Zaman bir su gibi geçer, saçların kırlaşmaya başlar. Gerçekler daha bir başka görünür, daha çıplak daha farklı. Her olaydan etkilenirsin. Bir koşuşturma başlamış. Yaşamak telaşı, yıllara ayak uydurma yetişme telaşı. Ama faydasız. Sen değil zaman seni değiştirecektir. Eskiden herşey çok farklıydı dersin. Yaşanan yıllar ağırlaştıkça omuzlarına çökmeye başlar. Dimdik ve ses çıkaran adımlarla yürüyüşün kalmaz. Çok mu değişiyorum, yoksa aynalar mı beni böyle kötü gösteriyor dersin. Yaşamak, acıları tatlı güzellikleri ve umutsuzlukları zaman içerisind birlikte yaşamaktır.
Hayat her zaman bize istediğimizi vermeyebilir.

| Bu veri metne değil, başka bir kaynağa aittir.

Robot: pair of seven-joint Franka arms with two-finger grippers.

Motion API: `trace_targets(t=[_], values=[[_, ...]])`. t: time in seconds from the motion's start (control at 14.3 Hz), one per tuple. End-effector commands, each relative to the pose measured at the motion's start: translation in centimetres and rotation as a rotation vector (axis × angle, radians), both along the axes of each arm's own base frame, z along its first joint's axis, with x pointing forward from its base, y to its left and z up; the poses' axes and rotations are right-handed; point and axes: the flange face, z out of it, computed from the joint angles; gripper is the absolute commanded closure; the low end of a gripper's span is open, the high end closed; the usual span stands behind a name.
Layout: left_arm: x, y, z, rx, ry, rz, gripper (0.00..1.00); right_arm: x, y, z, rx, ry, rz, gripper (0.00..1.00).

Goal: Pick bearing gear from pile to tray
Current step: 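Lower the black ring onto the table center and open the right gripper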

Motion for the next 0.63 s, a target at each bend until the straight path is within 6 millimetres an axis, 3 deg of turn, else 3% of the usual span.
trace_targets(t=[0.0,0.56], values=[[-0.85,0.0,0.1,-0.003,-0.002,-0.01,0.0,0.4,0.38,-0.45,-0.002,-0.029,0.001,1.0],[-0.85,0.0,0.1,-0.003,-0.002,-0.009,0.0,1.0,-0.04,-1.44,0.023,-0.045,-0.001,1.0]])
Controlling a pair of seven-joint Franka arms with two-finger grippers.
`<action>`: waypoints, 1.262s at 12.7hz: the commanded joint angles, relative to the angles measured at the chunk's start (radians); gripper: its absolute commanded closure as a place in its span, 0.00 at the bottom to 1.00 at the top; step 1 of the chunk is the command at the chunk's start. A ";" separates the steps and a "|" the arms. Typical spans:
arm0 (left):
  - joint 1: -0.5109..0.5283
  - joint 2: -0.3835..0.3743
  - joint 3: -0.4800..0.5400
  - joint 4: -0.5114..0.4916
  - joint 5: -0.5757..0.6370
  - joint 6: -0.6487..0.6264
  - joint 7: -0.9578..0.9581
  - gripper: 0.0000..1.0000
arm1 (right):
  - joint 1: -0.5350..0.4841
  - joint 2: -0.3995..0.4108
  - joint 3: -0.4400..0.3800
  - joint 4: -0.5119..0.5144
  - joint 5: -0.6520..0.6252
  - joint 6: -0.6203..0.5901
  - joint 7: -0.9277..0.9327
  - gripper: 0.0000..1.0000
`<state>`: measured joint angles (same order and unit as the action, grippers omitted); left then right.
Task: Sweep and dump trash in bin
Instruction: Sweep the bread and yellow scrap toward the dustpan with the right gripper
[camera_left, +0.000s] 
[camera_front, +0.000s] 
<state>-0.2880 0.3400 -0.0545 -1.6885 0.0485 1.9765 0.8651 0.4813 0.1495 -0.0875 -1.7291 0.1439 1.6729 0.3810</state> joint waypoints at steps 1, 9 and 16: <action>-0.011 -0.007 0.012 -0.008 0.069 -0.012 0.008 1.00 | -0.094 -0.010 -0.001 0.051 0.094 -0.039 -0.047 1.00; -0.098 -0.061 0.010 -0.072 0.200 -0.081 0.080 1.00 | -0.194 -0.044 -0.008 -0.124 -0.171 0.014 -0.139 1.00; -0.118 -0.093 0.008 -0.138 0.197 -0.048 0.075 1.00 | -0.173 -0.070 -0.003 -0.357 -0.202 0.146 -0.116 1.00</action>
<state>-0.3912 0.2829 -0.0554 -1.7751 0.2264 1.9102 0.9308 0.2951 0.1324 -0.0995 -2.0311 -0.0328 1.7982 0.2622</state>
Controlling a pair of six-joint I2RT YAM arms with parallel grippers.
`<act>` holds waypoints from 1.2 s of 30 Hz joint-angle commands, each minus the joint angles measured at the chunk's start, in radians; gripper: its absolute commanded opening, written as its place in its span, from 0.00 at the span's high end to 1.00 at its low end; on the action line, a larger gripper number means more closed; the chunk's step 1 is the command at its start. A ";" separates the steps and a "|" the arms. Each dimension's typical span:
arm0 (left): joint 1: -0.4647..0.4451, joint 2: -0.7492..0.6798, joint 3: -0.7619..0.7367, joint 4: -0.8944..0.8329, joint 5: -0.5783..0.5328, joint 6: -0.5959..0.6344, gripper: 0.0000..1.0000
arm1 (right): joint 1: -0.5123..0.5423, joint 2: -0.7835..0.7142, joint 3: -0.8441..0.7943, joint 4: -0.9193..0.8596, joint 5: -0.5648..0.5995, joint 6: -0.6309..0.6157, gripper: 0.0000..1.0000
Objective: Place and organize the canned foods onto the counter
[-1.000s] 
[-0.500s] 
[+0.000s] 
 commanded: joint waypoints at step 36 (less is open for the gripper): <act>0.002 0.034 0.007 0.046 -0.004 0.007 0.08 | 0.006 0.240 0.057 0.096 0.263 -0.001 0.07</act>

Yaşam bize gülümsemeyebilir. Biz bunlara hazır olmalıyız. Gençlikten yaşlılığa bu basamakları sağlam adımlarla inmeliyiz. Bu bir süreçtir. Yaşam bizlere mutluluğu verirken mutsuzluğu yanında verebilir. Herşey tekdüze devam edemez. Çaresizliklere, yalnızlıklara göğüs germesini bilmeliyiz. Tatlı anılar zaman ilerledikçe, yaşama renk katar. Andıkça yeniden yaşar gibi oluruz, tekrar tekrar mutluluğun kıymetini biliriz. Ne demişler hayat her yaşta güzeldir, biz de bu güzelliği karartıp çirkinleştirmeyelim. Emek verip daha da güzelleştirelim.